Previsto no Código de Processo Civil (CPC), o agravo de instrumento é o recurso cabível contra as decisões tomadas pelo juiz no curso do processo – as chamadas decisões interlocutórias –, antes da sentença. O assunto é abordado nos artigos 1.015 a 1.020 e neles são listados as hipóteses em que cabe o recurso, a forma que o mesmo deve ser dirigido ao tribunal competente, como a petição deve ser instruída e o prazo para o julgamento. Porém, em dezembro de 2018, ao concluir o julgamento do Recurso Especial 1.704.520, a Corte Especial do Superior Tribunal de Justiça (STJ) definiu o conceito de taxatividade mitigada do rol previsto no artigo 1.015 do CPC, abrindo caminho para a interposição do agravo de instrumento em diversas hipóteses além daquelas listadas expressamente no texto legal.
Diante da importância do assunto para o Direito, a professora do Instituto de Direito Real Bethânia Senra ministrou uma palestra com o tema "Agravo de Instrumento na Visão do STJ". De acordo com Senra, as hipóteses listadas no CPF não abrangem todas as questões em que é cabível o agravo de instrumento.
"A tentativa do legislador de traçar todas as hipóteses de cabimento do agravo de instrumento nos trouxe uma série de situações em que a urgência traz a necessidade de interposição do agravo de instrumento, mas se você for olhar o rol do 1.015 do CPC não está previsto".
Antes de entrar na visão STJ, foco da palestra, Bethânia explica o conceito de decisões interlocutórias e seus dois tipos - agravável e não agravável. Para trazer o conceito, a professora começou a diferenciando de sentença.
"Vocês podem perceber a diferença entre decisão interlocutória de sentença pelo procedimento. Como? Você olha para o procedimento em primeira instância e se pergunta: "essa decisão proferida pelo magistrado põe fim ao procedimento em primeira instância?". Se sim, estamos diante de uma sentença. Do contrário, estaremos diante de uma decisão interlocutória".

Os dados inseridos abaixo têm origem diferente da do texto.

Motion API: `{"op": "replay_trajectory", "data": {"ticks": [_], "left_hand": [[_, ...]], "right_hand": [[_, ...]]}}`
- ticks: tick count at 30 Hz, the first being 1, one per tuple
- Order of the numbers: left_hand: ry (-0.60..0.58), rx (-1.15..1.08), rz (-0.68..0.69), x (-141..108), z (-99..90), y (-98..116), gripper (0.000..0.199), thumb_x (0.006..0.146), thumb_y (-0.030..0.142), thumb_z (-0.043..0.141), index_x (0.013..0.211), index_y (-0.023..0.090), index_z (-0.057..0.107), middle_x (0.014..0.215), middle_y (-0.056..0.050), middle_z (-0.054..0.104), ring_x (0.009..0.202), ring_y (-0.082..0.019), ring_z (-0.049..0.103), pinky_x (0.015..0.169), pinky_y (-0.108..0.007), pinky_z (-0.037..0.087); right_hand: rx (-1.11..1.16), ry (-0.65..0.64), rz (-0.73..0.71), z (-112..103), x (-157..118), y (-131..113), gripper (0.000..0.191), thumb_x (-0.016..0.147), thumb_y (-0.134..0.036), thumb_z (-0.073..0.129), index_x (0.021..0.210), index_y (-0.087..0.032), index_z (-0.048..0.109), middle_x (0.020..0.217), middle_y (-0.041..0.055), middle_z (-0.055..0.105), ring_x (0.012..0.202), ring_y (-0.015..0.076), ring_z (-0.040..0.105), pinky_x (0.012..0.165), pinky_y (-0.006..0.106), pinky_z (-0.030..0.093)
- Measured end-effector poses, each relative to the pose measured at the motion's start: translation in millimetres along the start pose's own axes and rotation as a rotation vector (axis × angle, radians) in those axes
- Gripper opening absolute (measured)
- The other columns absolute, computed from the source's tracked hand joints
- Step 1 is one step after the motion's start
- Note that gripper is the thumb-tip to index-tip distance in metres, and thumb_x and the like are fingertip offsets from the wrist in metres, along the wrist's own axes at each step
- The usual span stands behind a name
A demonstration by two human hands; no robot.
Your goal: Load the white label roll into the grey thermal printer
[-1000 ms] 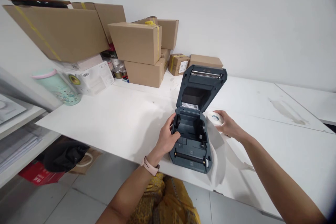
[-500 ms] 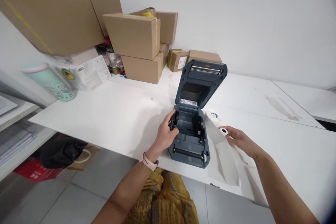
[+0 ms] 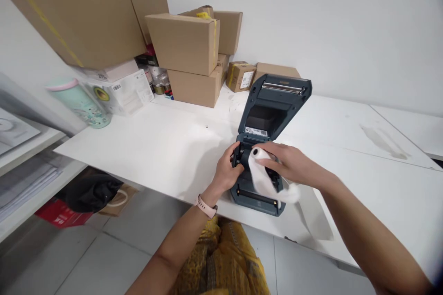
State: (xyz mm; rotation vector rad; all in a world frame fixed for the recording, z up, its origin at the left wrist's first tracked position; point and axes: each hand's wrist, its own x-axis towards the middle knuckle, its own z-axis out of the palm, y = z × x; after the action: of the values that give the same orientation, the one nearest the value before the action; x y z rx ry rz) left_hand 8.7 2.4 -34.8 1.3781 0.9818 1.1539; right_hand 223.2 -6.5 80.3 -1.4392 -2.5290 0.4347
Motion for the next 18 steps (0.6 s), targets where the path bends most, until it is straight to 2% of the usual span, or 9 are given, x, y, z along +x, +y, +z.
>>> {"op": "replay_trajectory", "data": {"ticks": [3, 6, 11, 14, 18], "left_hand": [[0.009, 0.028, 0.003, 0, 0.2, 1, 0.078, 0.073, 0.008, 0.060, 0.149, 0.024, 0.051, 0.153, -0.009, 0.057, 0.144, -0.031, 0.051, 0.121, -0.048, 0.041], [0.008, 0.040, 0.023, 0, 0.5, 1, 0.077, 0.074, 0.008, 0.059, 0.149, 0.023, 0.051, 0.154, -0.008, 0.057, 0.144, -0.031, 0.051, 0.122, -0.048, 0.041], [0.018, 0.032, 0.026, 1, 1.1, -3, 0.077, 0.074, 0.007, 0.060, 0.149, 0.021, 0.052, 0.155, -0.010, 0.055, 0.144, -0.032, 0.051, 0.123, -0.048, 0.040], [0.021, 0.017, 0.029, 1, 1.5, -4, 0.077, 0.073, 0.007, 0.060, 0.148, 0.024, 0.053, 0.155, -0.008, 0.055, 0.145, -0.032, 0.050, 0.123, -0.048, 0.039], [0.026, 0.008, 0.035, 1, 1.7, -6, 0.077, 0.073, 0.007, 0.060, 0.149, 0.022, 0.053, 0.154, -0.010, 0.056, 0.143, -0.032, 0.051, 0.123, -0.048, 0.040]], "right_hand": [[-0.183, -0.068, -0.003, 33, 31, 7, 0.041, 0.102, -0.040, 0.047, 0.134, -0.021, 0.064, 0.127, 0.0142, 0.074, 0.111, 0.0322, 0.072, 0.092, 0.043, 0.056], [-0.214, -0.079, -0.020, 51, 36, 20, 0.034, 0.100, -0.038, 0.053, 0.124, -0.021, 0.069, 0.117, 0.0131, 0.077, 0.104, 0.0309, 0.073, 0.092, 0.043, 0.054], [-0.250, -0.068, -0.049, 55, 30, 24, 0.022, 0.095, -0.034, 0.059, 0.109, -0.023, 0.072, 0.104, 0.0090, 0.078, 0.096, 0.0286, 0.073, 0.091, 0.041, 0.050], [-0.259, -0.066, -0.073, 55, 30, 22, 0.022, 0.092, -0.029, 0.062, 0.110, -0.022, 0.072, 0.098, 0.0080, 0.079, 0.094, 0.0286, 0.072, 0.091, 0.042, 0.049], [-0.253, -0.027, -0.110, 52, 29, 17, 0.025, 0.091, -0.026, 0.063, 0.114, -0.024, 0.074, 0.099, 0.0082, 0.079, 0.095, 0.0289, 0.073, 0.093, 0.043, 0.051]]}}
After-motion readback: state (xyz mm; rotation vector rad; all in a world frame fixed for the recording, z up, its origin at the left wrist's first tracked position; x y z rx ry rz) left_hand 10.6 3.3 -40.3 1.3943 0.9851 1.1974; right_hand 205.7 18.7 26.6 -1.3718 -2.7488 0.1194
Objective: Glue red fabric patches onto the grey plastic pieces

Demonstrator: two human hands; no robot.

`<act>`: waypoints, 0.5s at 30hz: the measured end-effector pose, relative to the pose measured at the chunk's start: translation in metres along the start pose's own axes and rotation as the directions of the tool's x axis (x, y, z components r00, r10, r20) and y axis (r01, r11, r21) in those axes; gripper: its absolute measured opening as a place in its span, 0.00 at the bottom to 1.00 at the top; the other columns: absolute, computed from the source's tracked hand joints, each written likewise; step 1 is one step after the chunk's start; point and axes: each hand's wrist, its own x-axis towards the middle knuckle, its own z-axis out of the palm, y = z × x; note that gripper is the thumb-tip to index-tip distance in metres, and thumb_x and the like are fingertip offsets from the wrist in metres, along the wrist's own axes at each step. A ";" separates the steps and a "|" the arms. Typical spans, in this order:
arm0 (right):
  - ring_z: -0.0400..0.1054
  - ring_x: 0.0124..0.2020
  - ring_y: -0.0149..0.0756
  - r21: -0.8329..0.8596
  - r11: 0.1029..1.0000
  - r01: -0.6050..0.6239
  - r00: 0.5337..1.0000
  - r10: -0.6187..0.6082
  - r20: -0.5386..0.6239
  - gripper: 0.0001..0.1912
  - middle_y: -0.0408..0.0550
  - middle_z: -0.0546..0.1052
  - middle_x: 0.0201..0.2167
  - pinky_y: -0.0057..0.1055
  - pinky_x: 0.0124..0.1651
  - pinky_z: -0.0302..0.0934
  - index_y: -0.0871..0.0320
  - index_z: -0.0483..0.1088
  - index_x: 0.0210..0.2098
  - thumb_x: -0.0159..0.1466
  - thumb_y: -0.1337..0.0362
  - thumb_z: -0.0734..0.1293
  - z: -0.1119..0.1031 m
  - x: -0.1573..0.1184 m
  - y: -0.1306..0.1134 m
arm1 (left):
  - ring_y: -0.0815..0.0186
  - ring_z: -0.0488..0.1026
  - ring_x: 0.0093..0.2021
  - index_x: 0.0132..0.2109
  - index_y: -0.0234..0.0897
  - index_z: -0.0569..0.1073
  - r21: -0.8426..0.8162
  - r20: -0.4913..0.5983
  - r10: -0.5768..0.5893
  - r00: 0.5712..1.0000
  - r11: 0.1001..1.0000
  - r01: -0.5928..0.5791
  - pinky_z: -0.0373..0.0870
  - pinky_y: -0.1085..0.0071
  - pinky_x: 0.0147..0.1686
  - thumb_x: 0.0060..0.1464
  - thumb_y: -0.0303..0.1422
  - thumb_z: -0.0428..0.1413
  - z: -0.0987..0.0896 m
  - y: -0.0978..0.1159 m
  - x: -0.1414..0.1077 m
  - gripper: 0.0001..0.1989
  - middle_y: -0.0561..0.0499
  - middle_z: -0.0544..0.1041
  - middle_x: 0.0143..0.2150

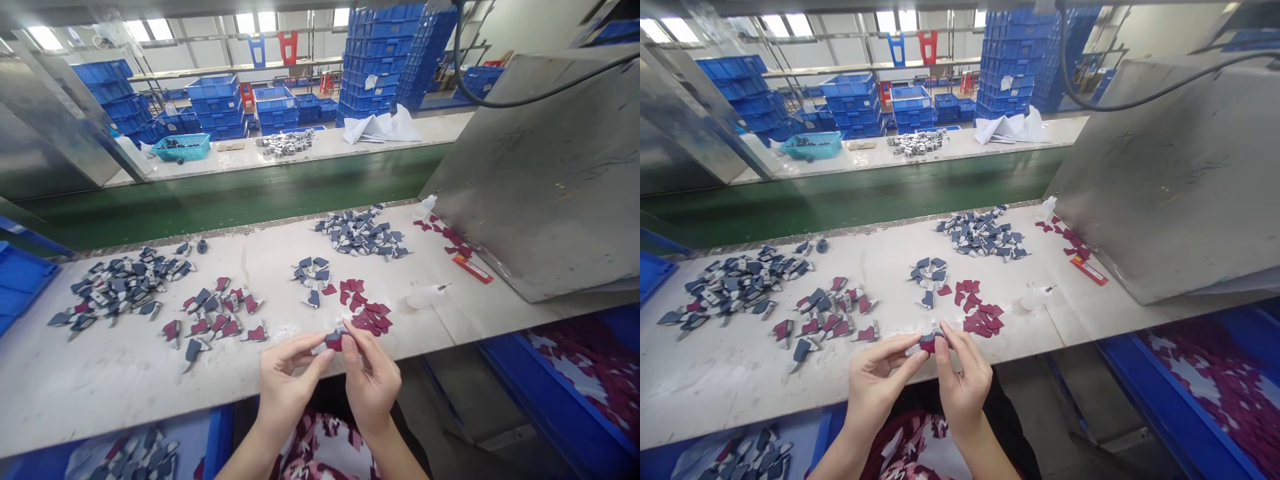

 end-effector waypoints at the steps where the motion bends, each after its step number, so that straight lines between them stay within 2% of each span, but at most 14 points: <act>1: 0.76 0.31 0.35 0.019 1.000 -0.001 1.000 0.001 -0.011 0.11 0.49 0.81 0.34 0.30 0.32 0.72 0.56 0.78 0.46 0.67 0.67 0.66 -0.001 0.000 -0.001 | 0.56 0.83 0.35 0.37 0.38 0.85 -0.025 -0.008 -0.022 1.000 0.999 0.022 0.84 0.68 0.34 0.45 0.37 0.69 0.001 0.002 -0.001 0.11 0.45 0.85 0.37; 5: 0.75 0.31 0.34 0.104 0.994 -0.033 0.999 0.034 -0.011 0.12 0.47 0.80 0.33 0.27 0.30 0.70 0.53 0.78 0.47 0.65 0.69 0.67 -0.004 -0.002 -0.004 | 0.56 0.83 0.35 0.35 0.37 0.85 -0.100 -0.007 -0.106 0.994 0.989 0.104 0.84 0.68 0.34 0.44 0.36 0.69 0.003 0.009 -0.004 0.10 0.45 0.85 0.37; 10: 0.74 0.31 0.34 0.189 0.977 -0.100 0.995 0.101 0.002 0.10 0.46 0.79 0.32 0.26 0.27 0.69 0.53 0.78 0.45 0.65 0.67 0.68 -0.006 -0.003 -0.006 | 0.56 0.83 0.37 0.35 0.37 0.84 -0.122 0.085 -0.105 0.991 0.986 0.115 0.84 0.67 0.37 0.46 0.35 0.68 -0.001 0.011 -0.003 0.09 0.45 0.85 0.37; 15: 0.74 0.30 0.34 0.238 0.966 -0.102 0.994 0.109 -0.020 0.07 0.46 0.78 0.31 0.27 0.28 0.69 0.54 0.79 0.41 0.64 0.66 0.69 -0.007 -0.005 -0.003 | 0.58 0.83 0.35 0.33 0.37 0.84 -0.235 0.063 -0.164 0.984 0.956 0.174 0.83 0.68 0.36 0.42 0.34 0.71 0.005 0.017 -0.005 0.09 0.46 0.85 0.36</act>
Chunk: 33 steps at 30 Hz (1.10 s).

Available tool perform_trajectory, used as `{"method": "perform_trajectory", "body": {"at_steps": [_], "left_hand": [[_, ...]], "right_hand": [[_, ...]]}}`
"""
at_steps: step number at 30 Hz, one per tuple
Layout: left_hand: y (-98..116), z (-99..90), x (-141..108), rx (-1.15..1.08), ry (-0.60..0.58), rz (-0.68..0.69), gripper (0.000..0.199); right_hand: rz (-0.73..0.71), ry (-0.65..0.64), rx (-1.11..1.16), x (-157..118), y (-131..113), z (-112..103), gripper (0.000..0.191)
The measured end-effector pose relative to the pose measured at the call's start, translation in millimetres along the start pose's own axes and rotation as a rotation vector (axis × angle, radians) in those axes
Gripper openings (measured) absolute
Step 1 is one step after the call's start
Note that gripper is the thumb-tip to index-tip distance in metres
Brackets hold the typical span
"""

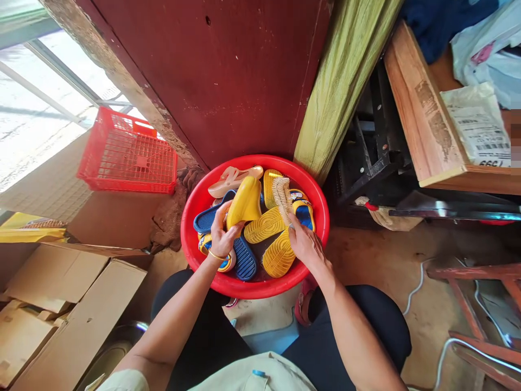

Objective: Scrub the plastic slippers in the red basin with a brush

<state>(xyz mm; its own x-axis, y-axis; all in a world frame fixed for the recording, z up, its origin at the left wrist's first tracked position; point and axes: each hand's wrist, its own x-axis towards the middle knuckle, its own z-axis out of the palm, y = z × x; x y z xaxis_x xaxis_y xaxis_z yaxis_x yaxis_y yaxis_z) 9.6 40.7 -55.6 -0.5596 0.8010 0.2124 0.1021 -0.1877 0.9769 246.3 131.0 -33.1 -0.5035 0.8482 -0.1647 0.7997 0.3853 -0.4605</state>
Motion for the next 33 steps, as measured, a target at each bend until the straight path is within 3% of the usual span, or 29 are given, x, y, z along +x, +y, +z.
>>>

Mas o que, de fato, são decisões interlocutórias? São aquelas em que não põe fim ao processo, mas pode modificar todo o status processual e relação entre as partes, bem como antecipar a decisão caso o julgador ou a julgadora entenda necessário. E como sabemos se é uma decisão interlocutória agravável ou não agravável? Bethânia explica:
"As decisões interlocutórias agraváveis são aquelas sujeitas ao recurso de agravo de instrumento, em princípio são aquelas previstas no artigo 1.015 do CPC. As demais decisões interlocutórias, aquelas que não estão previstas no CPC, são as chamadas decisões interlocutórias não agraváveis".
Termos explicados, agora é só aplicar, certo? Não! Parafraseando a ministra Nancy Andrighi, Bethânia reforça que a realidade é muito maior do que a ficção. Ou seja, existem outras hipóteses em que, pela urgência da situação, está sujeita ao recurso de agravo de instrumento.
"Existem situações de urgência que não podem aguardar a interposição do recurso de apelação para que seja solicitada a apreciação daquela questão, que só será julgada por ocasião do julgamento da apelação. Nós precisamos da interposição do recurso de agravo de instrumento, mas, infelizmente, essa hipótese não está no rol do artigo 1.015 do CPC".
E essa questão chegou ao STJ através do Recurso Especial (REsp) 1.704.520 sobre o rito do julgamento dos recursos repetitivos. Nesta ocasião foi apresentado ao Superior três correntes sobre a interpretação a ser dada ao artigo 1.015 do CPC.
"A primeira corrente afirmava que o rol do 1.015 era taxativo. Logo, fora daquelas hipóteses não cabe agravo de instrumento. A segunda trazia o entendimento de que esse rol é taxativo, mas como em outras situações permite uma interpretação extensiva ou uma analógica. Já a terceira dizia que esse rol era meramente exemplificativa, de modo que em determinadas situações a recorribilidade da decisão interlocutória seria imediata".
Com este cenário em mãos, o STJ não adotou nenhum dos três cenários. A relatora, Nancy Andrighi, entendeu que "o rol do artigo 1.015 do CPC possui uma singular espécie de taxatividade mitigada por uma cláusula adicional de cabimento, sem a qual haveria desrespeito às normas fundamentais do próprio CPC e grave prejuízo às partes ou ao próprio processo". Bethânia explica:
"Ou seja, havendo uma urgência que torne inútil para a parte aguardar o julgamento da apelação para que aquela decisão interlocutória possa ser apreciada será a hipótese de agravo de instrumento. Essa é a tese que o STJ adota na interpretação do artigo 1.015".